Which lines of the data contain the string "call"? Show each of them.

===== SUPPLIED MATERIAL

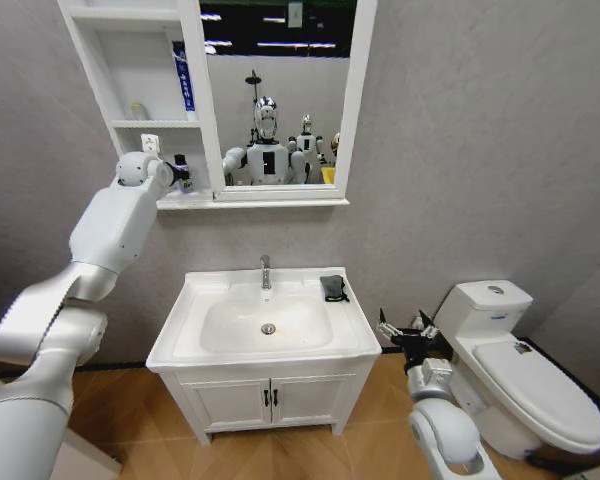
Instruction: Move facial cleanser and shampoo from washbasin to cabinet, then wipe washbasin with towel.
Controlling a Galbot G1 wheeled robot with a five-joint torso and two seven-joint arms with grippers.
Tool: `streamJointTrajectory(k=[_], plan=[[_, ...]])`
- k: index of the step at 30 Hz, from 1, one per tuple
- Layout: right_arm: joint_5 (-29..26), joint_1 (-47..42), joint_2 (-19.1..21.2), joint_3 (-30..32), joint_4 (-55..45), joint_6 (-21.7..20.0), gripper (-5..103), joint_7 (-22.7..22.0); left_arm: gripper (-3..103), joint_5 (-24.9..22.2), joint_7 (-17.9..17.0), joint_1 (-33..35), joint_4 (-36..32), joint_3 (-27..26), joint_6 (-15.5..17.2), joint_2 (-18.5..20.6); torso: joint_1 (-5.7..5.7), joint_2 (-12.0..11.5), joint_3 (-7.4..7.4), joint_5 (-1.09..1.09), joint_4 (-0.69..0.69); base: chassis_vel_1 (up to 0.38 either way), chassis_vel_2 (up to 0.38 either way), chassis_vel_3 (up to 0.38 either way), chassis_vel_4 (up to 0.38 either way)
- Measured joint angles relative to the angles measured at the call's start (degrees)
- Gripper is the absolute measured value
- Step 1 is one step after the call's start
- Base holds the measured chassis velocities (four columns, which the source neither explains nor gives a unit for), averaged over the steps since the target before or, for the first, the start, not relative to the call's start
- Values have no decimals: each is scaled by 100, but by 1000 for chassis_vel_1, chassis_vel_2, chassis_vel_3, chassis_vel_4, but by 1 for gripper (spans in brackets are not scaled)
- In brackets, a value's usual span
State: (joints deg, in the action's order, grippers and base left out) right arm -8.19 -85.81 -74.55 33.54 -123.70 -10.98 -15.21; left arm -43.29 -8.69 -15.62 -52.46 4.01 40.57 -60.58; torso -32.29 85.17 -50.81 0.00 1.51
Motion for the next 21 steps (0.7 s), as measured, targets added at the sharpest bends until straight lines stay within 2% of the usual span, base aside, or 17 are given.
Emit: streamJointTrajectory(k=[2, 3, 4, 7, 8, 12, 15, 16, 20, 21], plan=[[0, -2, 1, 2, -5, 0, 100, 0, 43, -2, 0, 1, -20, -1, 0, 10, 0, 0, 0, 0, 0, 0, 0, 0, 0], [1, -4, 1, 2, -8, 0, 100, 0, 49, -11, -1, 2, -39, -2, 0, 21, 0, 0, 0, 0, 0, 0, 0, 0, 0], [1, -4, 1, 2, -8, 0, 100, 0, 49, -11, -1, 2, -39, -2, 0, 21, 0, 0, 0, 0, 0, 0, 0, 0, 0], [1, -6, 1, -3, -44, -8, 100, 3, 65, -62, -4, 22, -96, -7, 16, 69, 0, 0, 0, 0, 0, 0, 0, 0, 0], [1, -6, 1, -3, -44, -8, 100, 3, 65, -62, -4, 22, -96, -7, 16, 69, 0, 0, 0, 0, 0, 0, 0, 0, 0], [4, -6, -4, -17, -64, -16, 100, 3, 86, -89, -24, 53, -176, -13, 17, 123, 0, 0, 0, 0, 0, 0, 0, 0, 0], [7, -17, -4, -18, -73, -17, 100, 3, 92, -120, -88, 90, -272, -46, 16, 162, 0, 0, 0, 0, 1, 0, 0, 0, 0], [10, -19, -2, -19, -75, -17, 100, 2, 98, -172, -154, 152, -431, -72, 19, 229, 0, 0, 0, 0, 1, 0, 0, 0, 0], [11, -16, 2, -19, -75, -20, 100, -4, 100, -312, -292, 300, -844, -114, 54, 408, 0, 0, 0, 1, 1, 0, 0, 0, 0], [15, -9, 3, -21, -69, -21, 100, -8, 100, -484, -485, 492, -1255, -181, 104, 615, 0, 1, 0, 0, 1, 0, 0, 0, 0]])
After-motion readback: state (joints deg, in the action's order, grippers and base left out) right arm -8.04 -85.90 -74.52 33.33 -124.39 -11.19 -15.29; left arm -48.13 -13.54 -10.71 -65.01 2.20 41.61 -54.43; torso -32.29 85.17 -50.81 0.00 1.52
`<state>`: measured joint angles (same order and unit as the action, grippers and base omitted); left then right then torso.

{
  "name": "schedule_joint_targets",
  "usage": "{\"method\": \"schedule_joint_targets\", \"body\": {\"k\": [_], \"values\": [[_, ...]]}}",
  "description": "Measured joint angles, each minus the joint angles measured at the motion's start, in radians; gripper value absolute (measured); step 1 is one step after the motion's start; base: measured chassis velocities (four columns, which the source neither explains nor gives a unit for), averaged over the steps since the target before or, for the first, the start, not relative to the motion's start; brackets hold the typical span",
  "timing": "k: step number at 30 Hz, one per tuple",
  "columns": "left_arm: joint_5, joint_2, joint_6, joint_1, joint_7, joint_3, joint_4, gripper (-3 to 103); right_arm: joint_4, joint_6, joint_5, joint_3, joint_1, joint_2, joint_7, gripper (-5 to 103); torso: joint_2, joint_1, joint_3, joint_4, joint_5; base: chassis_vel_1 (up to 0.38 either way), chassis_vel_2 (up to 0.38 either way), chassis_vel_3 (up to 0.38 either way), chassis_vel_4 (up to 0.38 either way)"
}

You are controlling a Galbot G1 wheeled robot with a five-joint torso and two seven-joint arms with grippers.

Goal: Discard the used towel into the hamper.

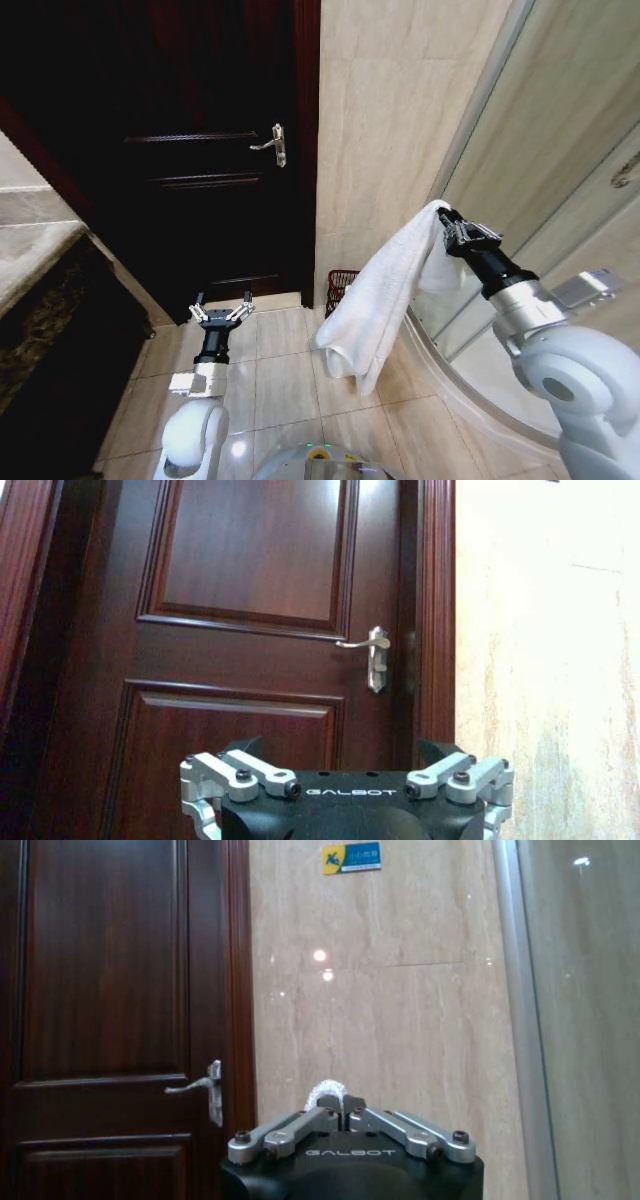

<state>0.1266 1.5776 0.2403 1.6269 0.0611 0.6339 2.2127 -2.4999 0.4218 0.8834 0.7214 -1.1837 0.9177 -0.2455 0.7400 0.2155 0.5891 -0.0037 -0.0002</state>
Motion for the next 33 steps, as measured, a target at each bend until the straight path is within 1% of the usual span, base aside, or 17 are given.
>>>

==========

## ANSWER SECTION
- Measured joint angles relative to the angles measured at the call's start (degrees)
- Step 1 is one step after the call's start
- Base holds the measured chassis velocities (four columns, which the source neither explains nor gives a unit for), averaged over the steps since the target before or, for the first, the start, not relative to the call's start

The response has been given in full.